I admit a bias when it comes to the 1960s. It's a time I wish I had been able to experience. The music, the films, the literature, the art, and the very real belief that an individual could make a difference; I don't try to hide that I tend to get sweeped up and carried away by my romanticized notions of my father's era. Bobby plays to this nostalgic sensibility, though more in content than in form. Unlike Factory Girl, which was released the same year and concerns roughly the same time period, Estevez's film doesn't try to disguise itself as a product of the times it illustrates. Save for one scene which attempts to visualize an acid trip (which is, coincidentally, the film's worst segment, featuring Ashton Kutcher giving the film's worst performance) there are no true-to-the-period behind-the-camera histrionics. Instead, Estevez rips a few pages from the books of Robert Altman and Grand Hotel in an effort to define an era through a series of portraits all relating tangentially to Robert Kennedy's assassination.
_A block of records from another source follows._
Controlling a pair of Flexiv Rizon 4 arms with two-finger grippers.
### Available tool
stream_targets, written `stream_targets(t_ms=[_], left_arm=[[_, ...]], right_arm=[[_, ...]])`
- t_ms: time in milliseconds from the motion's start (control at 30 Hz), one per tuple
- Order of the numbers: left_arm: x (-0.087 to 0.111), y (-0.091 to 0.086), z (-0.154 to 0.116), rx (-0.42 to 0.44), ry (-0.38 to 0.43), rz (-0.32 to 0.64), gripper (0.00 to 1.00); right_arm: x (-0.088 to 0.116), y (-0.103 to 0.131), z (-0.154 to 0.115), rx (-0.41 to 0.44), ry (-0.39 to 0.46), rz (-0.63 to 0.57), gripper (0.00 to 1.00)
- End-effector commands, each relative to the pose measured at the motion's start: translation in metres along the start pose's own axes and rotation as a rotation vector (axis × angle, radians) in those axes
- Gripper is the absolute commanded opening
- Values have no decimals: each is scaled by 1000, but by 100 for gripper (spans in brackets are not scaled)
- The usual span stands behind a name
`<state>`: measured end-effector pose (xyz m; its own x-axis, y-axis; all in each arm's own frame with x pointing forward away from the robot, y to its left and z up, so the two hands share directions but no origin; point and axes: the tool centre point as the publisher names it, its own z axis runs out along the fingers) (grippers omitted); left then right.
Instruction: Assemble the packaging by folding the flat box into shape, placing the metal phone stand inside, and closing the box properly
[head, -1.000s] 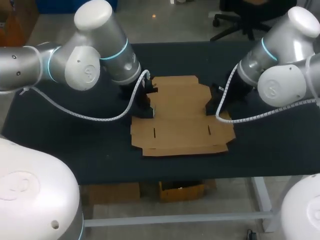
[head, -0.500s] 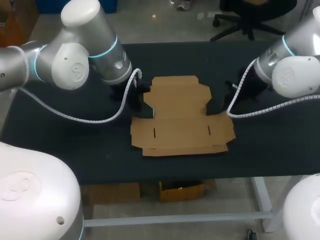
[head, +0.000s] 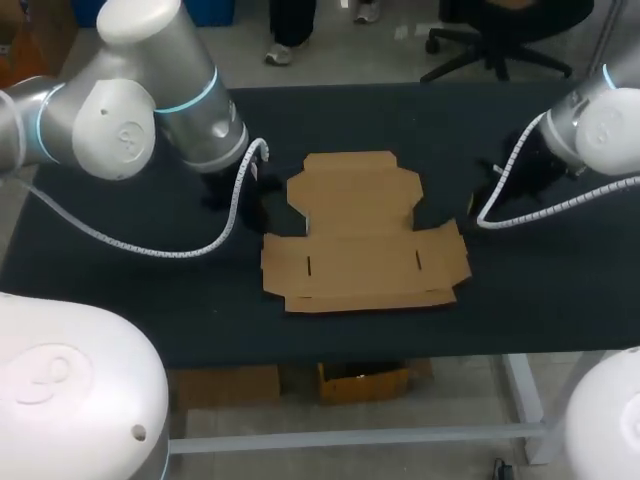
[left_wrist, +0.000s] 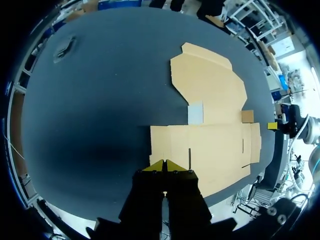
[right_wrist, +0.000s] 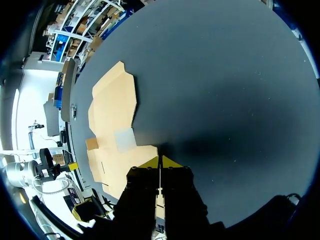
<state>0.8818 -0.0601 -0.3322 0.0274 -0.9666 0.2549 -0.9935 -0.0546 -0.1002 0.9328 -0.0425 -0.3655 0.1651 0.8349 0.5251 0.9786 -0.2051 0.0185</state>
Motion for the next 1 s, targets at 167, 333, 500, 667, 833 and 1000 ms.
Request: stream_targets(t_ms=[167,333,500,667,833,1000], left_arm=[[-9,27,-19,19,-10,-18,0],[-13,40,-21,15,-6,-33,0],[-19,55,-22,8,1,-33,0],[-23,68,-23,5,8,-39,0],[-29,81,-25,-2,28,-41,0],[-35,94,-26,-5,36,-42,0]], right_arm=[[-12,-22,-23,-13,-2,5,0],[-18,-36,-31,-5,-3,6,0],[-26,-51,-35,5,4,-3,0],[-36,-63,-39,26,34,-33,0],[-43,-75,-43,37,32,-47,0],[-46,-86,-46,51,35,-80,0]])
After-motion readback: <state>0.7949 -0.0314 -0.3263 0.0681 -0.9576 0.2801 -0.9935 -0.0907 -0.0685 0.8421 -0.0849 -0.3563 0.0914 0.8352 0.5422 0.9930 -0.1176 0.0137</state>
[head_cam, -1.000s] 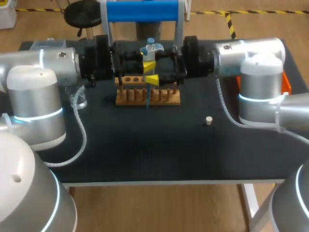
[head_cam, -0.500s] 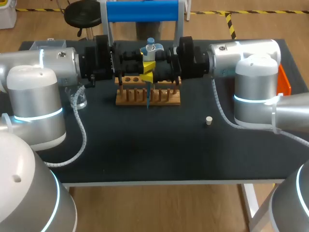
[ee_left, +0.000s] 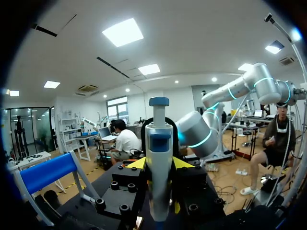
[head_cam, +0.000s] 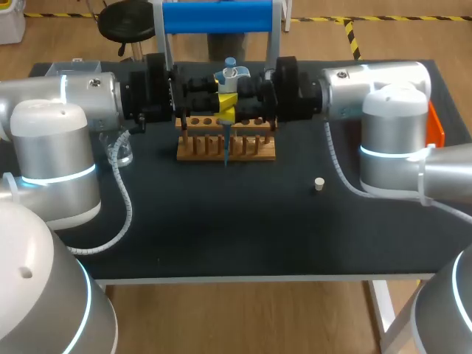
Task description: Invert the test tube, pick up the pipette, mount the tip to pipette, aspirate from beaker and dispense into the tube, eject the tip, return the pipette, and cap with the stopper.
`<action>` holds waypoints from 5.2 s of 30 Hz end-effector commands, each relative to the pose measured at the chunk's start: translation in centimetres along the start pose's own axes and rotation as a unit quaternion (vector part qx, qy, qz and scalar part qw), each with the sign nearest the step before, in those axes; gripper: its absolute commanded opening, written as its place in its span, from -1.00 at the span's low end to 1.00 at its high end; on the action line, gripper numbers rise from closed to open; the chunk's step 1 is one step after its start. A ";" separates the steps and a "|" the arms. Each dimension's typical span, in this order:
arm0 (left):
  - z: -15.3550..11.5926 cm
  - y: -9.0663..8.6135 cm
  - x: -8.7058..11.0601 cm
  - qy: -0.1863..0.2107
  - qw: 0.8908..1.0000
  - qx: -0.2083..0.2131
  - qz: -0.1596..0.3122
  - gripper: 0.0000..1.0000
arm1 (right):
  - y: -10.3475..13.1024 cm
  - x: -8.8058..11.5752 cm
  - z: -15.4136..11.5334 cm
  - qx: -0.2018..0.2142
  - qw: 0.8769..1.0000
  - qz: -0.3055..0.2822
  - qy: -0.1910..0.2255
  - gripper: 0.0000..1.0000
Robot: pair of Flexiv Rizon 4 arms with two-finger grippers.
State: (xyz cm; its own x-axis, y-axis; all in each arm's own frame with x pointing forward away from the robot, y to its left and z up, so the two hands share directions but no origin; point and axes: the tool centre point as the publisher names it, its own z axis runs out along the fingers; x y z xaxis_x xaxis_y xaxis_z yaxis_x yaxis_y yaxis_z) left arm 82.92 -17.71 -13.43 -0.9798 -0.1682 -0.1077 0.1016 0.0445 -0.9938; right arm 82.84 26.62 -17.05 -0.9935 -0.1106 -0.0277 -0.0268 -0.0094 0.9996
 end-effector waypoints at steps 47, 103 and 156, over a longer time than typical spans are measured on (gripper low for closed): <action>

In fact, the film's closest relative is the unjustly overlooked and shortlived TV series "American Dreams," the first episode of which concluded poignantly with the other Kennedy assassination five years earlier. Like that show, Bobby presents us with an array of characters, each representing a different aspect of the 60s, ranging from the draft to the civil and women's rights movements. Unfortunately for Estevez, he doesn't have three seasons to develop these characters; instead, he has two hours, and as such, few of the characters become more than archetypes.
What carries the film up to its powerful final third is the discord between the intangible sense of hope which lingers above all of the characters and the heartbreaking conclusion which the audience knows is inevitable. Bobby is clear in its intention to be about the murder of Kennedy rather than about Kennedy, but there are long stretches when the film seems to exist just outside of the events at its core, and it isn't until halfway through when the results of the primaries start coming in and Kennedy himself starts to become a more concrete element in the film that it really picks up steam and pulls you along with it.
This isn't to say Bobby is a bad film. It's handsomely executed in nearly every way, and it's obvious that Estevez has a great fondness for his subject. But that fondness is one befitting someone who was only a child when Kennedy was assassinated, and consequently, the film is more about the ideas and the feelings than about the people and the events. In spite of that -- or maybe even because of it -- the film's last 15 minutes are a knockout. Depicting the murder itself, and set to Kennedy's own words, the film's conclusion is an emotionally resonant, affecting reminder of a time when the American people believed they had something worth fighting for, and that their efforts would not go unnoticed. The film is a loving memorial not only to one man, but the very idea of One Man, when a person's individuality and his solidarity could exist in harmony for the betterment of a nation. Politics may have always been dirty, but there's no harm in viewing the past with a little less cynicism than we view the present.